● **To do**
Reproduce precisely the lines of the listing below, starting with the line that contains "Room coordinates in" and stopping after the line that contains "In picture 2 the"; include nothing else.

● **Records for the task**
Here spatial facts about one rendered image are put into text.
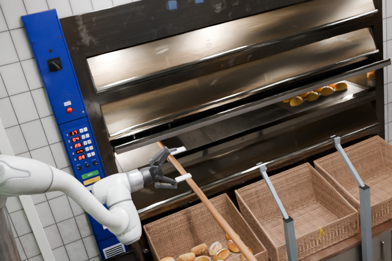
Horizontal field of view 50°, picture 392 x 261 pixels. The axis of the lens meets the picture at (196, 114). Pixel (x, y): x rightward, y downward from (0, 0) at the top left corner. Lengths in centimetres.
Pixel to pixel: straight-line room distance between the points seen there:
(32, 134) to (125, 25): 73
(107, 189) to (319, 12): 165
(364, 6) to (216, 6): 101
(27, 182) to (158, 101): 118
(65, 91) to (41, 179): 90
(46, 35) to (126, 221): 97
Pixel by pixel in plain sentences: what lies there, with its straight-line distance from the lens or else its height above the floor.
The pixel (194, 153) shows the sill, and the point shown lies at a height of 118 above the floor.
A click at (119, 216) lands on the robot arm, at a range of 169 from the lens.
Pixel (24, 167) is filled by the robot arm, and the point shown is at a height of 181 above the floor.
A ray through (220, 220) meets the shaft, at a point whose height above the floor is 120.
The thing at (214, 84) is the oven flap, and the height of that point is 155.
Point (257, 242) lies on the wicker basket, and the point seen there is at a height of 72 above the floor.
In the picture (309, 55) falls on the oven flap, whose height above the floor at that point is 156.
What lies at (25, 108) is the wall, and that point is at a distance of 223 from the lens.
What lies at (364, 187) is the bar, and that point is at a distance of 245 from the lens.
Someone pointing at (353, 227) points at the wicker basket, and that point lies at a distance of 270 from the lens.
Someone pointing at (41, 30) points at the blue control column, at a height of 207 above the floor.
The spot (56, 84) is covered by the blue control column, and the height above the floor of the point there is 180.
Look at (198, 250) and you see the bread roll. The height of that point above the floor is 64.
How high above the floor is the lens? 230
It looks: 21 degrees down
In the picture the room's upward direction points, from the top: 11 degrees counter-clockwise
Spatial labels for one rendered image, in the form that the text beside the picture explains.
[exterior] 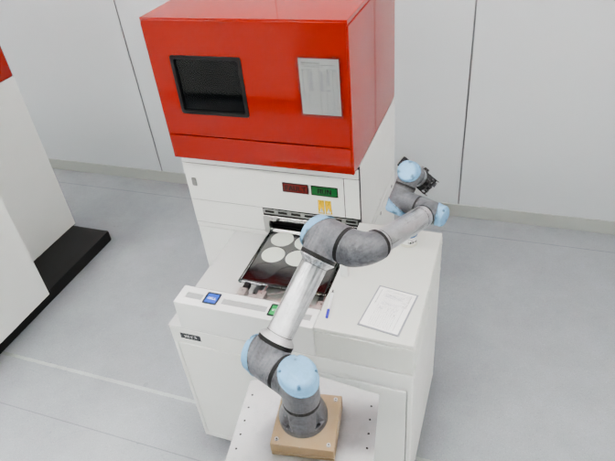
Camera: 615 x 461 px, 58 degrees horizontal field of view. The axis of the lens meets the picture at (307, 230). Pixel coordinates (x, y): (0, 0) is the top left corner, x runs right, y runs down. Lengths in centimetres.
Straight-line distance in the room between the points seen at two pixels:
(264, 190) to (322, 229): 83
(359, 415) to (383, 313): 35
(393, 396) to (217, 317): 69
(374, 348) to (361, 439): 30
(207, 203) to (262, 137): 54
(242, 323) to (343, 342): 38
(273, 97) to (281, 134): 16
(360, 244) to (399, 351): 45
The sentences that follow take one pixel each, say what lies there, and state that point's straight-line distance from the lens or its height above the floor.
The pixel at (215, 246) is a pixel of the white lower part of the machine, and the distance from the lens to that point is 280.
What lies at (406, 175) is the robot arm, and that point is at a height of 135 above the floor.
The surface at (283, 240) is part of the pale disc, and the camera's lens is 242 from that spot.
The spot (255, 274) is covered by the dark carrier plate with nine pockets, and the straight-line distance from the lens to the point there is 227.
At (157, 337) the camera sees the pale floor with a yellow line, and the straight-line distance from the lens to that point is 344.
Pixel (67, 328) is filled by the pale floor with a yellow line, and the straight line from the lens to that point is 373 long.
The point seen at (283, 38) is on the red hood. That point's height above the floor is 175.
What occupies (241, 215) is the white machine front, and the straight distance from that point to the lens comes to 259.
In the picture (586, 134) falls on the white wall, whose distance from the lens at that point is 375.
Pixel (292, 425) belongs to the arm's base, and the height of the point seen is 92.
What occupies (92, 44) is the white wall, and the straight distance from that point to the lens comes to 461.
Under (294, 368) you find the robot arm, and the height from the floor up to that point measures 110.
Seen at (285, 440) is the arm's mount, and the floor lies 87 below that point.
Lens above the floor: 237
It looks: 37 degrees down
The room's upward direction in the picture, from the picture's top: 6 degrees counter-clockwise
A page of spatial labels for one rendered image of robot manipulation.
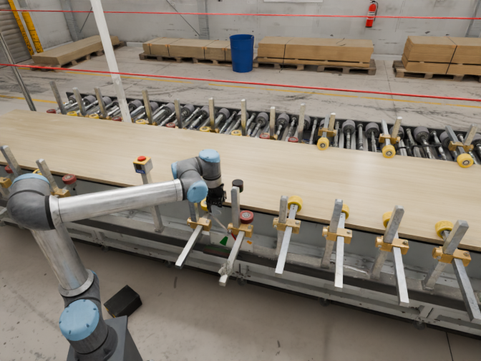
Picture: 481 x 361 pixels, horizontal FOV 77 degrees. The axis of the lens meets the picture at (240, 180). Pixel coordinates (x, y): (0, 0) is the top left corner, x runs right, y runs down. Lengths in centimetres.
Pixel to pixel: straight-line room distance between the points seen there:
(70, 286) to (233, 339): 116
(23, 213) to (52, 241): 26
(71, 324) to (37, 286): 149
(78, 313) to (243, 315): 120
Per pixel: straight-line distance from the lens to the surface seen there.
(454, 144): 260
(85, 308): 154
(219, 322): 234
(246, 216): 168
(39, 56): 906
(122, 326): 176
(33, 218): 116
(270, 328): 232
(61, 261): 147
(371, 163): 226
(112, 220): 215
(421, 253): 198
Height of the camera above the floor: 206
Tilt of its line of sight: 36 degrees down
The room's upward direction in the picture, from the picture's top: 2 degrees counter-clockwise
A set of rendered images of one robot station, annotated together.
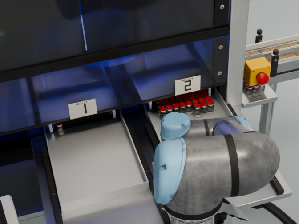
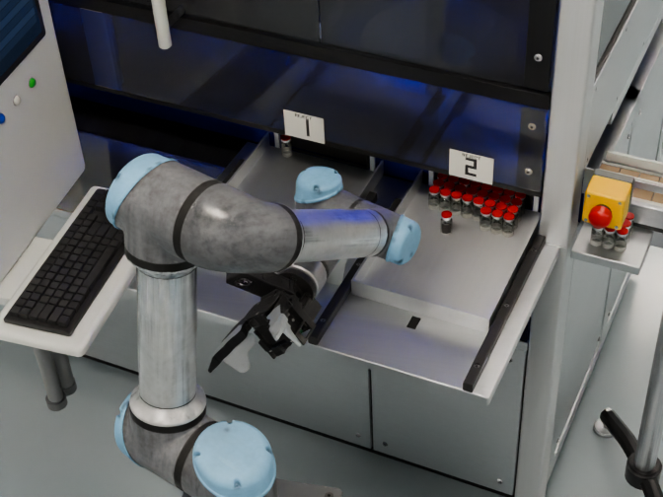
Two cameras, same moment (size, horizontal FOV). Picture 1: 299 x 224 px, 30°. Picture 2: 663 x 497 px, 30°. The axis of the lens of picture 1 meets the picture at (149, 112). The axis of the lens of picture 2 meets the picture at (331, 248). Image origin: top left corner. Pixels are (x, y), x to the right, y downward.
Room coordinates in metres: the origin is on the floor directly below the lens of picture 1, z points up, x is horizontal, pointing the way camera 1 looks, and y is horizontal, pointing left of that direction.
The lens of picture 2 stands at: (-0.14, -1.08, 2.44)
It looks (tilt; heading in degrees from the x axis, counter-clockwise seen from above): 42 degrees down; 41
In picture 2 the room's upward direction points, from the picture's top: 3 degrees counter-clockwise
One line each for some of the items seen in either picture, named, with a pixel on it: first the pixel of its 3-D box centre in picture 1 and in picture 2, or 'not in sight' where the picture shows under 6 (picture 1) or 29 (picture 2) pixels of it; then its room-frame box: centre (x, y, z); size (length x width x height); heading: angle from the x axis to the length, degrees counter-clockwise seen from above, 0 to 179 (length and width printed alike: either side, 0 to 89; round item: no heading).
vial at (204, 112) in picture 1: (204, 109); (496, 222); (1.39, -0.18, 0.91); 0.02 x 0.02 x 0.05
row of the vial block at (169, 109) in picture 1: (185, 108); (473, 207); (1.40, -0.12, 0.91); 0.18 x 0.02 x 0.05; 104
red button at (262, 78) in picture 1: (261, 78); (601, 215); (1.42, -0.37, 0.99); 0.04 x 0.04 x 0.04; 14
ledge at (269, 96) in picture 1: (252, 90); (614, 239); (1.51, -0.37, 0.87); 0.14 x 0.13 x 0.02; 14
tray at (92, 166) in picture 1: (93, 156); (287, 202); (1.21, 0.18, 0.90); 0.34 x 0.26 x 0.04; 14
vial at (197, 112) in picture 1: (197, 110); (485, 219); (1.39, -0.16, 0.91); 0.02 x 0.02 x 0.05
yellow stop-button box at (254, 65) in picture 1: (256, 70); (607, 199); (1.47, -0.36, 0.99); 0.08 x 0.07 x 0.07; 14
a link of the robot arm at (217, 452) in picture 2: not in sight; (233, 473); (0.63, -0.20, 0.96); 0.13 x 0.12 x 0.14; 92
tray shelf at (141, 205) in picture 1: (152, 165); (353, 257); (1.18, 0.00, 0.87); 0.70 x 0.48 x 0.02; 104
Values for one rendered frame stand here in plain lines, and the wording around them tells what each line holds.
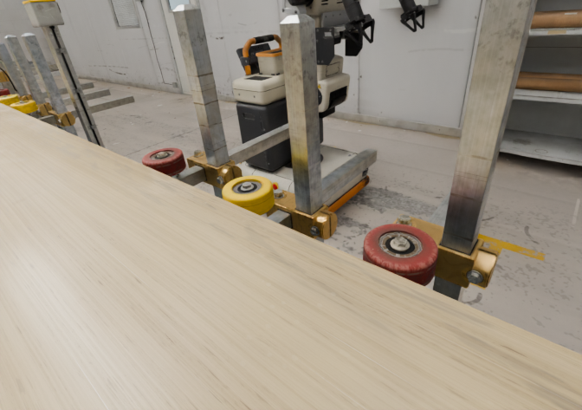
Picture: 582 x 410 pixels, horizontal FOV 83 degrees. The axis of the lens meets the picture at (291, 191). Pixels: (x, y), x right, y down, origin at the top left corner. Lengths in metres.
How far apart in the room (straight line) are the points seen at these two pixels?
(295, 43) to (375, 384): 0.40
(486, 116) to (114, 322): 0.42
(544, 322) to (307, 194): 1.29
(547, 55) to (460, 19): 0.66
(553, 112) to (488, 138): 2.73
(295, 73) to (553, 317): 1.47
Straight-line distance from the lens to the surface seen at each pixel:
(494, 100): 0.39
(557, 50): 3.04
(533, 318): 1.68
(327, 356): 0.30
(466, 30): 3.13
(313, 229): 0.57
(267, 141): 0.88
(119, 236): 0.50
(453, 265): 0.48
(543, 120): 3.15
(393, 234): 0.41
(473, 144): 0.41
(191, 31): 0.67
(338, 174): 0.73
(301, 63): 0.48
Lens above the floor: 1.15
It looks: 30 degrees down
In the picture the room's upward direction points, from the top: 5 degrees counter-clockwise
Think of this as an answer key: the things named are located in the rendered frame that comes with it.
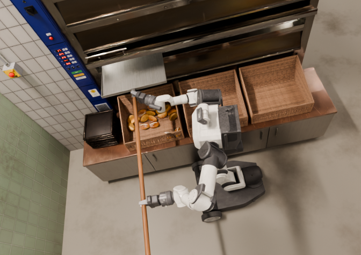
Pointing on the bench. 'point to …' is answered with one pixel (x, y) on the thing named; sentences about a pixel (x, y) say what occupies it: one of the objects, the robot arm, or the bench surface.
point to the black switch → (30, 10)
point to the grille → (102, 107)
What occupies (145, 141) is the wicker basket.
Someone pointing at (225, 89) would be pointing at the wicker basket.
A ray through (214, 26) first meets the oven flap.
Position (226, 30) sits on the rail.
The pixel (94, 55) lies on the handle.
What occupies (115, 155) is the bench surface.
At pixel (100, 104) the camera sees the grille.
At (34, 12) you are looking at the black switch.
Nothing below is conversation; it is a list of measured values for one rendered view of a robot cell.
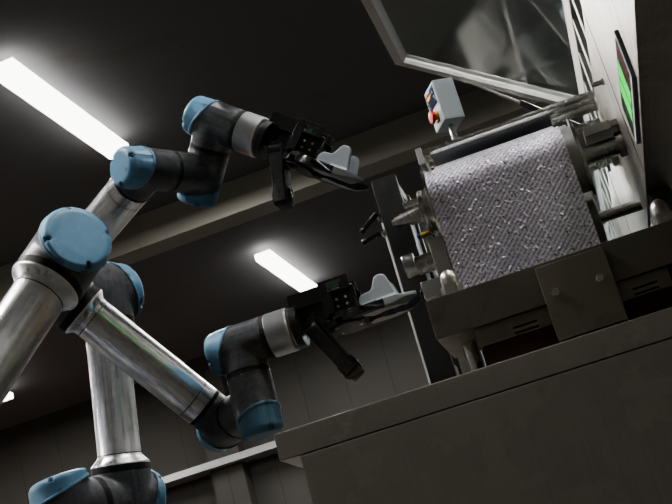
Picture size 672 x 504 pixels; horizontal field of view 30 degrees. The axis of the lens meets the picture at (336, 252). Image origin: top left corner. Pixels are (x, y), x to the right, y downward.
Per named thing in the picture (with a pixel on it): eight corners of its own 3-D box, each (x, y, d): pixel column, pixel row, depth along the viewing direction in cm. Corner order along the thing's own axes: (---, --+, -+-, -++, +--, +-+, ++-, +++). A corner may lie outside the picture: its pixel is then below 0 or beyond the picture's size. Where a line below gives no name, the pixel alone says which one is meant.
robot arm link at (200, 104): (195, 136, 232) (206, 92, 230) (245, 154, 228) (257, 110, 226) (174, 137, 225) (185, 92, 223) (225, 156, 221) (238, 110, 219)
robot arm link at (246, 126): (227, 143, 219) (241, 157, 227) (249, 151, 218) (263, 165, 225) (244, 105, 220) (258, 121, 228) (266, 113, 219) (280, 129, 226)
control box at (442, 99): (429, 135, 276) (416, 96, 279) (456, 130, 277) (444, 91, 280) (437, 120, 269) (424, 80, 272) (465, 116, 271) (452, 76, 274)
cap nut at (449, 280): (445, 304, 185) (436, 276, 187) (468, 296, 185) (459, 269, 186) (441, 299, 182) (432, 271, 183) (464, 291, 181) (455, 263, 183)
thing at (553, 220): (471, 326, 199) (438, 222, 205) (613, 280, 195) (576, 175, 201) (471, 326, 198) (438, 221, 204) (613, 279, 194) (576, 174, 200)
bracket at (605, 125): (586, 146, 210) (583, 136, 211) (620, 135, 209) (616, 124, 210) (585, 136, 205) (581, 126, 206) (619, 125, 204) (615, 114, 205)
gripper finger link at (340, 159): (367, 150, 211) (323, 136, 215) (354, 181, 210) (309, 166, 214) (374, 156, 214) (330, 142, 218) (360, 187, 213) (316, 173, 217)

● **Exercise output**
Room coordinates in metres: the origin is on the floor directly below the lens of picture 1, z points up, x is horizontal, pointing the way camera 1 looks, and y is horizontal, pointing left of that direction.
The lens of picture 2 stands at: (-0.14, -1.08, 2.44)
It looks (tilt; heading in degrees from the x axis, counter-clockwise seen from above): 42 degrees down; 41
In picture 2 the room's upward direction points, from the picture's top: 3 degrees counter-clockwise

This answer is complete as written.